Wednesday, April 4, 2012

Pruning


Little known fact about me: I get an inordinate amount of joy from hacking away at my garden.  I'd like to say that I feel remorseful or at least reluctant to plant my knees in the cool, soft dirt and cut, cut, cut...but I don't.  My pruning shears are my favorite gardening tool.  (Actually, I don't own pruning shears because it's always seemed like a job that can be done just as well with scissors.  Which it is, and I do.  So stated correctly, scissors are my favorite gardening tool - and I wield them with vicious delight.)

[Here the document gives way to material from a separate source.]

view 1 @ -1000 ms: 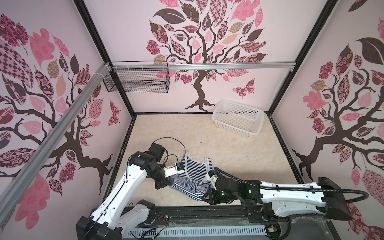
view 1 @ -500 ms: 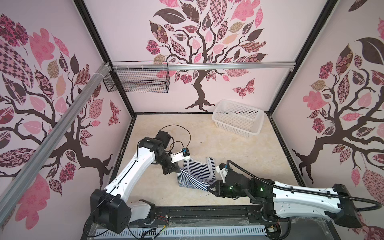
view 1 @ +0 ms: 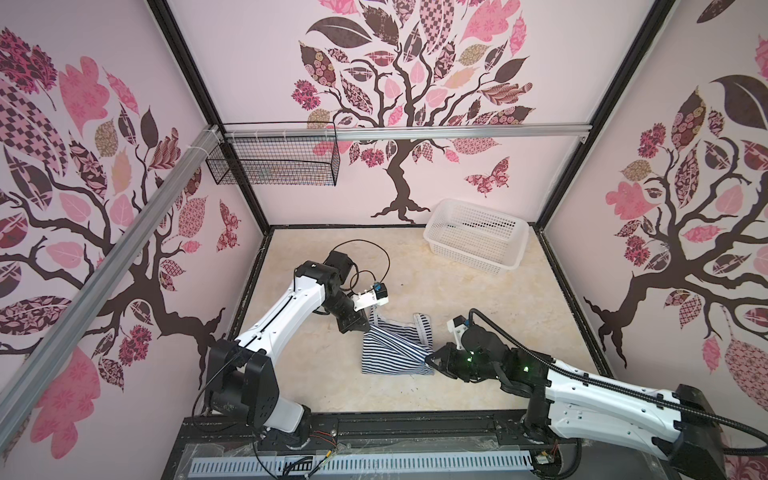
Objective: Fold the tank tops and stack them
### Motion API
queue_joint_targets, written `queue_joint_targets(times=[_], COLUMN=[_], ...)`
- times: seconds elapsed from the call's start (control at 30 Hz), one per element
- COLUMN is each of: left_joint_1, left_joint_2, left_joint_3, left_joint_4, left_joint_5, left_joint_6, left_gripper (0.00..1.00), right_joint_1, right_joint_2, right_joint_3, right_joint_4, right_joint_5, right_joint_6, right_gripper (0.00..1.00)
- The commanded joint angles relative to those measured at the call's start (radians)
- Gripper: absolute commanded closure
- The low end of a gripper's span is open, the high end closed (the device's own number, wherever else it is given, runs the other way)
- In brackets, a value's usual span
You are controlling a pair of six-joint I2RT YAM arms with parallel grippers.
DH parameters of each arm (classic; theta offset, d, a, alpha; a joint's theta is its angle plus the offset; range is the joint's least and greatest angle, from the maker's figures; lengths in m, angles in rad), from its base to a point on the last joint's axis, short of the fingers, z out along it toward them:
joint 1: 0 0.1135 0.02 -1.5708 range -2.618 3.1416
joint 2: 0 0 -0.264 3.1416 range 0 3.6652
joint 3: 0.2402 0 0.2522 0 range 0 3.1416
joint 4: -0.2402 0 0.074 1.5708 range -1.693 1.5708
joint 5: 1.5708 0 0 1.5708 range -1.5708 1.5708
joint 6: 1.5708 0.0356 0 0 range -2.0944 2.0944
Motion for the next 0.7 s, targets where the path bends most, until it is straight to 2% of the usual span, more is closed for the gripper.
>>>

 However, I'm not completely void of compassion for my victims.   If you were to spy on me as I kneel amongst my front garden flora, you would notice my lips very subtly moving as I work.  And if you leaned in, strained your ears a bit, you might even catch a few softly spoken words here and there...

"...I'm not going to lie, this is gonna hurt.....you'll probably lose bits that you thought were important.....parts you liked....parts you aren't ready to let go of....but please trust me, I know what I'm doing... soon you'll be flowering in all the right places....yes, you're going to have beautiful blossoms and you'll be grateful that I cut as I did, I promise.... for now you'll just have to take my word for it but soon you will see for yourself... just be patient..."

As I comfort my plants during this painful pruning process, I'm often seized by the impulse to metaphorically turn the scissors on myself.  There is much of my internal self that I'd like to cut away and how nice it would be to do it just as simply.  A little flash of steel - snip snap here, snip snap there, and voila!  A perfectly groomed me ready to burst into bloom.  Oh, if only it were that easy.


To my plants my pruning method may seem wild and wicked, but there is a loving judiciousness behind it; a grand design.  Over the years I've developed the ability to swiftly identify the dying and expedite it away from the healthy.  I don't even hesitate when cutting decay and I pleasure in tossing the offending fronds in the bin.  Why then is it so difficult to get rid of the elements in my own life that I know are hurting me?  Why can't I prune myself with the same confidence given to my garden?

There's more delicate work to be done as well.  The shaping, the grooming. Possession of clear vision is all that allows a gardener to slice into the living in the name of preservation. It is a graceful artistry, requiring both deep forethought and honed ruthlessness as one skillfully dictates which foliage to exile (despite their apparent beauty) and which remains.   Because it's not the brown, lifeless leaves that make you pause before you cut.  Oh no.  That's the easy part.  It is getting rid of the seemingly healthy for the good of the whole that's truly courageous.   Throwing the treasure overboard to prevent the ship from sinking.  Hacking off a viable limb to keep the disease from spreading.  That's the kind of internal pruning that takes sick amounts of bravery.  Sick amounts.
 
 

Am I up to the task?  My garden is crowded, over-grown, in desperate need of pruning.  There are things, habits, even people that need to be hacked and tossed, either to get rid of the rot or simply make room for the right things.   It's time to cut away all that is holding me down, holding me back, keeping the blooms from coming forth.  

I can already tell it's gonna hurt like hell.

But I have the very best Gardener.  He knows me through, loves me fully and is the only one that can see ahead and determine what I need and what I don't.  He waits patiently for me to listen to his soft, subtle whispering..."you can trust me, I know what I'm doing... soon you'll be flowering in the most unlikely places..."

1 comment:

  1. Thanks for the message La. I agree, it's amazing to me how hard it always is to recognize and to prune away the dead-wieght in my own life. My favorite sins and my selfish imperceptions.

    My favorite pruning tool is prayer. The little pruning I have done testifies to me and makes me grateful for the sacrifice of Christ.